Extensions beyond the standard model allow for a gauge singlet scalar to be kinetically coupled with the Higgs. We consider kinetic mixing between a dark scalar gauge singlet nearly degenerate with the Higgs, focusing on the dynamical aspects of the mixing phenomena. The renormalization program is carried out by obtaining the one-loop effective action which yields an effective non-Hermitian Hamiltonian to study the dynamics of mixing. The scalar Higgs becomes a coherent superposition of the mass eigenstates, thus kinetic mixing leads to oscillations and common decay channels in striking similarity with neutral meson mixing. Near degeneracy yields an enhancement of the kinetic coupling.

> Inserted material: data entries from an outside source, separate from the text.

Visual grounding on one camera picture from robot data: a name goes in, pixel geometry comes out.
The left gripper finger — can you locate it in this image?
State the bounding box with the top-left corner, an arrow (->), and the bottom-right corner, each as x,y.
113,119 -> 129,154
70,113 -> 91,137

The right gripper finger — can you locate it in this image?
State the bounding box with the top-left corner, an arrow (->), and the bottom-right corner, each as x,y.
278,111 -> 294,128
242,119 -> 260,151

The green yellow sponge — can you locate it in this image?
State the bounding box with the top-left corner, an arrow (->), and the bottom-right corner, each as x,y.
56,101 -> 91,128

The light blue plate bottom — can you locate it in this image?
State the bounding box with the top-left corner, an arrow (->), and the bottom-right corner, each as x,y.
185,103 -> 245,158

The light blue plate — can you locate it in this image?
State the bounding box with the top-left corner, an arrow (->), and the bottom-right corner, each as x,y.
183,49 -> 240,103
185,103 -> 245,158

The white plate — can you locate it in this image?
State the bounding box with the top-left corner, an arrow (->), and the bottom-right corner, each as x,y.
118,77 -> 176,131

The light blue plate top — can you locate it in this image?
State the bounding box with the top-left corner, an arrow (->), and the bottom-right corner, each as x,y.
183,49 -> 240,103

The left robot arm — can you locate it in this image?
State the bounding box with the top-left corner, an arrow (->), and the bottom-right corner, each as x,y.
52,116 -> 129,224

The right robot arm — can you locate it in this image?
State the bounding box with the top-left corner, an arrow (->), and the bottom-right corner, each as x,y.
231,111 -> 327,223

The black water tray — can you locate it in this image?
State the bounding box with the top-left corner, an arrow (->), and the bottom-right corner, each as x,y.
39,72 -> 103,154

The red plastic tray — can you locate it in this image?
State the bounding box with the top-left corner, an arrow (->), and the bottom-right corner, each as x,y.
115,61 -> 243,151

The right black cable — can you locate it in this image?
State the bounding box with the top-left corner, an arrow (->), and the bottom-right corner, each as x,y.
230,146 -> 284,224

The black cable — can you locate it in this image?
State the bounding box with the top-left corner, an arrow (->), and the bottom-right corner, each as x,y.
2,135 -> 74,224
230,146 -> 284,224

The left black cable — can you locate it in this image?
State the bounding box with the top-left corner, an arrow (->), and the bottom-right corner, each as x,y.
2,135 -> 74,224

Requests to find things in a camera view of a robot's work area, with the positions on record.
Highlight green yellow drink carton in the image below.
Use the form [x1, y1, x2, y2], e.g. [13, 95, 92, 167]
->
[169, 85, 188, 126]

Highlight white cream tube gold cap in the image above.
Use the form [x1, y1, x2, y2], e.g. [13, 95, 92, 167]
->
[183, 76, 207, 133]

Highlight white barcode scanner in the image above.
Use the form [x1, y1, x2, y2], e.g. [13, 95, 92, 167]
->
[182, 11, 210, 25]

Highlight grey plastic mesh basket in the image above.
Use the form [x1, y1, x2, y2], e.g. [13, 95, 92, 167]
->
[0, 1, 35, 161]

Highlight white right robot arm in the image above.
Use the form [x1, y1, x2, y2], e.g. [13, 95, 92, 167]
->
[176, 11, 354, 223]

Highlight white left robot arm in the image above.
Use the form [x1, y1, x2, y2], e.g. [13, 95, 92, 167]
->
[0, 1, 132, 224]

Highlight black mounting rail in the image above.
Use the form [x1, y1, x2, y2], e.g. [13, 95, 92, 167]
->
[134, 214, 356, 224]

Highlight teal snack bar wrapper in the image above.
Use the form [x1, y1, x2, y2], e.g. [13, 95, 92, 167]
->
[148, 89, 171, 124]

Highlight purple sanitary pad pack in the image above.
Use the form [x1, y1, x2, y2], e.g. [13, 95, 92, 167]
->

For small kinetic mixing we find that the mass eigenstates feature different lifetimes which result in a wide separation of time scales of evolution along with important coherence aspects from dark scalar-Higgs interference. The wide separation of scales is manifest as displaced decay vertices which could potentially be a telltale experimental signal of kinetic mixing.

Figure 1

${\mathcal{P}}_{\varphi \to \varphi }(t)$, the solid line corresponds to ${ϵ}_R={10}^{-3},\eta =2\times {10}^{-3}$, the dashed line shows Higss decay without mixing (${ϵ}_R=0$). The rightmost figure displays the dynamics on the longest time scale. The lowest figure displays ${\mathcal{P}}_{\varphi \to \chi }(t)$.

Figure 2

$\ln ({\mathcal{P}}_{\varphi \to \varphi }(t))$, the solid line corresponds to ${ϵ}_R={10}^{-3},\eta =2\times {10}^{-3}$, the dashed line shows Higss decay without mixing (${ϵ}_R=0$).

Figure 3

$\ln ({\mathcal{P}}_{\varphi \to \varphi }(t))$, the solid line corresponds to ${ϵ}_R={10}^{-3},\eta =0.077$, corresponding $M_{\chi }=135\mathrm{GeV}$, $g_1^1\simeq 2\times {10}^{-9},g_2^2\simeq 4\times {10}^{-5}$, the dashed line shows Higss decay without mixing (${ϵ}_R=0$). At early times the Higgs-like mode dominates, at intermediate times the interference between Higgs and dark-like modes dominates and the dark-like mode dominates at late times (see text).